When your application connects to a database or a data file you let ADO or ADO.Net utilize a provider to do the job for you. The connection string contains the information that the provider need to know to be able to establish a connection to the database or the data file. Because there are different providers and each providers have multiple ways to make a connection there are many different ways to write a connection string.

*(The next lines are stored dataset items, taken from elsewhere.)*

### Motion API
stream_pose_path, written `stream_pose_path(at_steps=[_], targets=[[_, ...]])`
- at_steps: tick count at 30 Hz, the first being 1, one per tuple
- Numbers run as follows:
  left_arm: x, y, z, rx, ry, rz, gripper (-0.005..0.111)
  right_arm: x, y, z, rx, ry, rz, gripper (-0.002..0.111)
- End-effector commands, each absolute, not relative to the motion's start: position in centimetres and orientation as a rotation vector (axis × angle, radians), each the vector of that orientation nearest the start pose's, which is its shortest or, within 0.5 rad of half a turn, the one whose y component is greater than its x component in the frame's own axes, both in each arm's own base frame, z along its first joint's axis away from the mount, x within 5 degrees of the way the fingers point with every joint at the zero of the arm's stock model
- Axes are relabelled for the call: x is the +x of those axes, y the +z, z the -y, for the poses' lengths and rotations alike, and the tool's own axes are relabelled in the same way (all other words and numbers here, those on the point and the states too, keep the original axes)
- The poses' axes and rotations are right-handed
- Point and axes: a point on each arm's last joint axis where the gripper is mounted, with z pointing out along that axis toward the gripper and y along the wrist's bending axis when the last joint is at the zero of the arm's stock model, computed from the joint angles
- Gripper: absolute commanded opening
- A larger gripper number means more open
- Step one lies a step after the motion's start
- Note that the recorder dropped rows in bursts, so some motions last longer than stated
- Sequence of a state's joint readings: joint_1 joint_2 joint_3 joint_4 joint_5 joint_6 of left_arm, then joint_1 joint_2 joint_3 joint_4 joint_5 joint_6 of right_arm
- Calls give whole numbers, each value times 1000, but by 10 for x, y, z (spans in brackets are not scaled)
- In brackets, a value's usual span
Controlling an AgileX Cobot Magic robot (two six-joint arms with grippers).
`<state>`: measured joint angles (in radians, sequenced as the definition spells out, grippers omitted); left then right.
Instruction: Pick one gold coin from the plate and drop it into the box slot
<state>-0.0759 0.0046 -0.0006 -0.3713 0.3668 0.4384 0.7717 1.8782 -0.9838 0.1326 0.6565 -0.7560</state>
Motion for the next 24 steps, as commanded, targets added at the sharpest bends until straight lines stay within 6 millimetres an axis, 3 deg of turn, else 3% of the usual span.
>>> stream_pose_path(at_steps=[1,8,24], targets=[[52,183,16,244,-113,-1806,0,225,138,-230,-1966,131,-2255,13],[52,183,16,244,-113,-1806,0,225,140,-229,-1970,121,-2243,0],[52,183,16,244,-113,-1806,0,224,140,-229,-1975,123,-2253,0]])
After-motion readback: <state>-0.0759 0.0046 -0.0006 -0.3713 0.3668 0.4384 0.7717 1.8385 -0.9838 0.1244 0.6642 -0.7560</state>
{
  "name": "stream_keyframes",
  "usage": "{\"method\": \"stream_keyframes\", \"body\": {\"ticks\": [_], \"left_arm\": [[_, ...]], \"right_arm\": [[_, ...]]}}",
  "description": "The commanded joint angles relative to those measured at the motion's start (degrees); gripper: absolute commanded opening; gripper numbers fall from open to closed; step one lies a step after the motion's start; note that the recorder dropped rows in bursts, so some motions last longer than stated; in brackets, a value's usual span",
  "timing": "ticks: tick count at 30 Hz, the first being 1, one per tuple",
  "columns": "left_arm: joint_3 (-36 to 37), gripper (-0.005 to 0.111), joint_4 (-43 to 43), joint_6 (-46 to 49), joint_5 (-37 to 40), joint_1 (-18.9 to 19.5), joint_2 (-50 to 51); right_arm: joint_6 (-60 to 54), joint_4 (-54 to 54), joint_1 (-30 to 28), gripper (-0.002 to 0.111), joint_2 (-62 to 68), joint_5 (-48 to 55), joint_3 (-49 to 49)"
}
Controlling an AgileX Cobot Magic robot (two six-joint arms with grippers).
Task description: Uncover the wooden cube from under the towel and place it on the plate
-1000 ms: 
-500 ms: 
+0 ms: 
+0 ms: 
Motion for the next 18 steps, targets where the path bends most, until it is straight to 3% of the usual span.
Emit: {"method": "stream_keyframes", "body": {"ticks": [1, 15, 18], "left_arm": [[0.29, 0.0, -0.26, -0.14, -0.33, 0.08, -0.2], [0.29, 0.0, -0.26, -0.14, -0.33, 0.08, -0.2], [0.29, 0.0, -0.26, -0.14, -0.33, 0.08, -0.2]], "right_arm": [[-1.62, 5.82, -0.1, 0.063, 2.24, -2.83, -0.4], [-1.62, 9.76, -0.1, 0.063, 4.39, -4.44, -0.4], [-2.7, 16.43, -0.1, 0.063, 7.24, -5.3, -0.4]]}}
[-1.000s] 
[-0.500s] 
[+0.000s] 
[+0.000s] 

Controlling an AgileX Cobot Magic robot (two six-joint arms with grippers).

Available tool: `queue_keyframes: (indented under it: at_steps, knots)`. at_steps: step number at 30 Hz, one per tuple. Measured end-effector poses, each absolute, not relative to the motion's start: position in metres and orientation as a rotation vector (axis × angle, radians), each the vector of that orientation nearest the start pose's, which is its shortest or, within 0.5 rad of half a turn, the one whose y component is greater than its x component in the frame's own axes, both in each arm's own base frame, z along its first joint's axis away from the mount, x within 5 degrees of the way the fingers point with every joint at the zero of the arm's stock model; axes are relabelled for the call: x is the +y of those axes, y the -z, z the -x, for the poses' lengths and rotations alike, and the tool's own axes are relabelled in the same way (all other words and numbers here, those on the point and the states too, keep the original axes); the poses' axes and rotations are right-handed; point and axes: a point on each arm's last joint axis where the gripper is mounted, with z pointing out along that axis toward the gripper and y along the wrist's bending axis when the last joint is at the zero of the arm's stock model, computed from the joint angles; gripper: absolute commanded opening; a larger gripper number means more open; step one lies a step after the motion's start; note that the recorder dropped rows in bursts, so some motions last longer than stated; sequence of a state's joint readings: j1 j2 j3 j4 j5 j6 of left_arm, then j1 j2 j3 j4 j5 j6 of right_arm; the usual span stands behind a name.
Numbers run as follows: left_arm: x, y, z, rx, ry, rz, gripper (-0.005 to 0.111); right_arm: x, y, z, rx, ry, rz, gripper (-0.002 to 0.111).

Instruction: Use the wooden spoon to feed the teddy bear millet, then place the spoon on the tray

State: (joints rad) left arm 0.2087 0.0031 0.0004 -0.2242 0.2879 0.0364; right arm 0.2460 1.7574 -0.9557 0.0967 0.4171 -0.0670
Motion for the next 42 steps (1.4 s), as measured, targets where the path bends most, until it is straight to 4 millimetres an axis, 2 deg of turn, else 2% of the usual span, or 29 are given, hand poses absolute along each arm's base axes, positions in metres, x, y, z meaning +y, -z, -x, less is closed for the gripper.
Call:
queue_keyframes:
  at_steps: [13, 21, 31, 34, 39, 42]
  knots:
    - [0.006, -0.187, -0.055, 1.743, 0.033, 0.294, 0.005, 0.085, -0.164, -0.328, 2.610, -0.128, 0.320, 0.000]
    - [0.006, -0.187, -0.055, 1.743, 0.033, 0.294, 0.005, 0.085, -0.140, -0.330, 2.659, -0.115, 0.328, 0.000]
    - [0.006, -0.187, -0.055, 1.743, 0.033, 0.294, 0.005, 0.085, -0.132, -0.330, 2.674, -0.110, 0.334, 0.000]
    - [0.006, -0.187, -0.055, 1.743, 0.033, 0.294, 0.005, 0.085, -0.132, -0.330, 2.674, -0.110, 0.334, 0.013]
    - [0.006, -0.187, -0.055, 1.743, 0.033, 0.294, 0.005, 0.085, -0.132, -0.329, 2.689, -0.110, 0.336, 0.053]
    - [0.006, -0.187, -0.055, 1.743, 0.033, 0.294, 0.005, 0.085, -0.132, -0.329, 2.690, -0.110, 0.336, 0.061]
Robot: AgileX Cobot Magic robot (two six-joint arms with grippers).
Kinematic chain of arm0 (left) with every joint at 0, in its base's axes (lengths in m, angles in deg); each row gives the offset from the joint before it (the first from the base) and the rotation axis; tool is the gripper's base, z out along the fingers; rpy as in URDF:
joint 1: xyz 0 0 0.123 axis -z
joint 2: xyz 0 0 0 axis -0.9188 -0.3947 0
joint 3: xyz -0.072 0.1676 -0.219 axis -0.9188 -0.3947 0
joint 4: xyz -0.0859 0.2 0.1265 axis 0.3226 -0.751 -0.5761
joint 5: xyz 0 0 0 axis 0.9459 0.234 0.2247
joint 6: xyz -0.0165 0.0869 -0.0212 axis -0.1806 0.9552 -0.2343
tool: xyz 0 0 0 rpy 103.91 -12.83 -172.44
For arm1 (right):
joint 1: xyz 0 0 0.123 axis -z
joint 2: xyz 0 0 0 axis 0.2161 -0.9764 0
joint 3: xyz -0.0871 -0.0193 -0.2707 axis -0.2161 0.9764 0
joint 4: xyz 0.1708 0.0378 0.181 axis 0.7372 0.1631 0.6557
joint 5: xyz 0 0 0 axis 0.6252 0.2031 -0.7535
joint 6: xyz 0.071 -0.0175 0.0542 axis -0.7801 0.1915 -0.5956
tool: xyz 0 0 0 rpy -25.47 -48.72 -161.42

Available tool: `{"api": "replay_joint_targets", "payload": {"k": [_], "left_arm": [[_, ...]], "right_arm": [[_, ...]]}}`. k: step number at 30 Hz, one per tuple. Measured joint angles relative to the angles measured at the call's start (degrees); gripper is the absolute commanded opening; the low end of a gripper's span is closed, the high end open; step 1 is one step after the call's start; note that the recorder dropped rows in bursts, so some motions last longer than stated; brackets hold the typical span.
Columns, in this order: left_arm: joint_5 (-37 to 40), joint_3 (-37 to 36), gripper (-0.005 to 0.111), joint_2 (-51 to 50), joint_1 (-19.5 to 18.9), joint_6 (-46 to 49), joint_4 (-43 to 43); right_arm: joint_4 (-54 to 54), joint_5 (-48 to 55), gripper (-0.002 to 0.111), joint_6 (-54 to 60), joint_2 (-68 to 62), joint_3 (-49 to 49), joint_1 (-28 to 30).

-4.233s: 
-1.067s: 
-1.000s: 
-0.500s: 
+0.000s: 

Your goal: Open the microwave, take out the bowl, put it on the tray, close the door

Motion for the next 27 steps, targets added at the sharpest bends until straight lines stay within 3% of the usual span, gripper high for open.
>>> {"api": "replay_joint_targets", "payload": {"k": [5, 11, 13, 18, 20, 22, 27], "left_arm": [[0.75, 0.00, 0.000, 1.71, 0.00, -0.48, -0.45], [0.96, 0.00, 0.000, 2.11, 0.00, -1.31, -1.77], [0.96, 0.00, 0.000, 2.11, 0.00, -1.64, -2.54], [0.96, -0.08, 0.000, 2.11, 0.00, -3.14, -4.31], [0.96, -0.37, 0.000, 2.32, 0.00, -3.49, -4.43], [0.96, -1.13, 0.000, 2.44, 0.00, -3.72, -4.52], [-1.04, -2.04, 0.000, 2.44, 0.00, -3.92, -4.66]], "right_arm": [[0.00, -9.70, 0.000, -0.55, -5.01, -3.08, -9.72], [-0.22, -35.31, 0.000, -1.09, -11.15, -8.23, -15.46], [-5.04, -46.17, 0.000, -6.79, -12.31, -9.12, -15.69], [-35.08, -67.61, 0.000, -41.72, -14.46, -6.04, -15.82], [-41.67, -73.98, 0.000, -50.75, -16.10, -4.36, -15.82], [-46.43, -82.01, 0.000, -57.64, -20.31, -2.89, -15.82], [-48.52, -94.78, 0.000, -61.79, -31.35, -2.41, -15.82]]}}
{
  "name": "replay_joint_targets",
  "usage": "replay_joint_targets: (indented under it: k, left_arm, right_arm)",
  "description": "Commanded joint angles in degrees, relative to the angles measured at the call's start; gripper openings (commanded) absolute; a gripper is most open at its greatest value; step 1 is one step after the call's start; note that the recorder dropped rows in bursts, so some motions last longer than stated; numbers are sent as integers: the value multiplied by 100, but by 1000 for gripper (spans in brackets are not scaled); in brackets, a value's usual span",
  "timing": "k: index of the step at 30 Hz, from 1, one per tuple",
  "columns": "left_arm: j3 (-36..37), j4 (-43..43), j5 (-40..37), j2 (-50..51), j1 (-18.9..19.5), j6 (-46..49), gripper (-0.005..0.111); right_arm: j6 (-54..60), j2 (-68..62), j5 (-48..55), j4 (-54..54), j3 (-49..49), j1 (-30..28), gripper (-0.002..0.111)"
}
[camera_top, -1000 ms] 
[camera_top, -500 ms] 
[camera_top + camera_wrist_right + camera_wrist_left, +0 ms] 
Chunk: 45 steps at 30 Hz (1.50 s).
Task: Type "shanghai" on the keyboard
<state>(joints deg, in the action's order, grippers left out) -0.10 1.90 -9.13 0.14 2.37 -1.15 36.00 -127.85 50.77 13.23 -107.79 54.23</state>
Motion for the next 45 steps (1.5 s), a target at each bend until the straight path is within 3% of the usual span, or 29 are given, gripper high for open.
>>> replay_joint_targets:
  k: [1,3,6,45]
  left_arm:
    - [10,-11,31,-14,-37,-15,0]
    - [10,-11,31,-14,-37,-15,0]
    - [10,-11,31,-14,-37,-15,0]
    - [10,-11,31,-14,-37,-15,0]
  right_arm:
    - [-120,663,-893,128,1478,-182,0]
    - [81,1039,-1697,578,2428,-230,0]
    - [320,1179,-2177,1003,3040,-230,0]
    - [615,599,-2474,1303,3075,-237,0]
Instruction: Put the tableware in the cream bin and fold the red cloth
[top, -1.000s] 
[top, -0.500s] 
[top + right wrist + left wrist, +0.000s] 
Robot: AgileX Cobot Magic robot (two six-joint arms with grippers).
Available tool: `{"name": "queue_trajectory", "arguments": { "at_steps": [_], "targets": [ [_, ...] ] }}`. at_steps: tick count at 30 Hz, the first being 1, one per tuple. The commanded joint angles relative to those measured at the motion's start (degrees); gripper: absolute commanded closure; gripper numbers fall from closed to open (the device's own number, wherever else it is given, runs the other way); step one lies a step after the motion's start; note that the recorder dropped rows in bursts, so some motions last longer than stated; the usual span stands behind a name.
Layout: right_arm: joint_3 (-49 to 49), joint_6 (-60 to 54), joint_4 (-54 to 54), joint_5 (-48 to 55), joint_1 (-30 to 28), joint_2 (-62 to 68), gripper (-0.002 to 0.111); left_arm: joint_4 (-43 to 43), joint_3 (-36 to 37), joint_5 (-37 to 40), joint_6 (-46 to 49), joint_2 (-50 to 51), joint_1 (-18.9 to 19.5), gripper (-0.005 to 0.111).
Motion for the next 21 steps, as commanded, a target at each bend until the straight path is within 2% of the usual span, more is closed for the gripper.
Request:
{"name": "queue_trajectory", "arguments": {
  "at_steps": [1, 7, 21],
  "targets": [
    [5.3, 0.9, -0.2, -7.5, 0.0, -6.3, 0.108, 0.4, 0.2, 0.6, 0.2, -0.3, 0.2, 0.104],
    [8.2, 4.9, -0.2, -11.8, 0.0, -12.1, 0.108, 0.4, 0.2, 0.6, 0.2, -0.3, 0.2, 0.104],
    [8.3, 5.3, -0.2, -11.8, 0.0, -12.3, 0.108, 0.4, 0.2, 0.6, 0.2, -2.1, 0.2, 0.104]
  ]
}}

The connection string is really just a string inside your application. A connection string contains initialization information that is passed as a parameter from a data provider to a data source. The syntax depends on the data provider and the connection string is parsed during the attempt to open a connection. Syntax errors generate a run-time exception but other errors occur only after the data source receives connection information. Connection strings are used when the SQLDriverConnect and SQLBrowseConnect ODBC API functions are called. They may specify as little as a data source name or as much as an entire data source configuration. The SQLDriverConnect function will interactively complete a connection string, if necessary and if the calling program indicates that it wants this behavior by prompting the user for the missing information.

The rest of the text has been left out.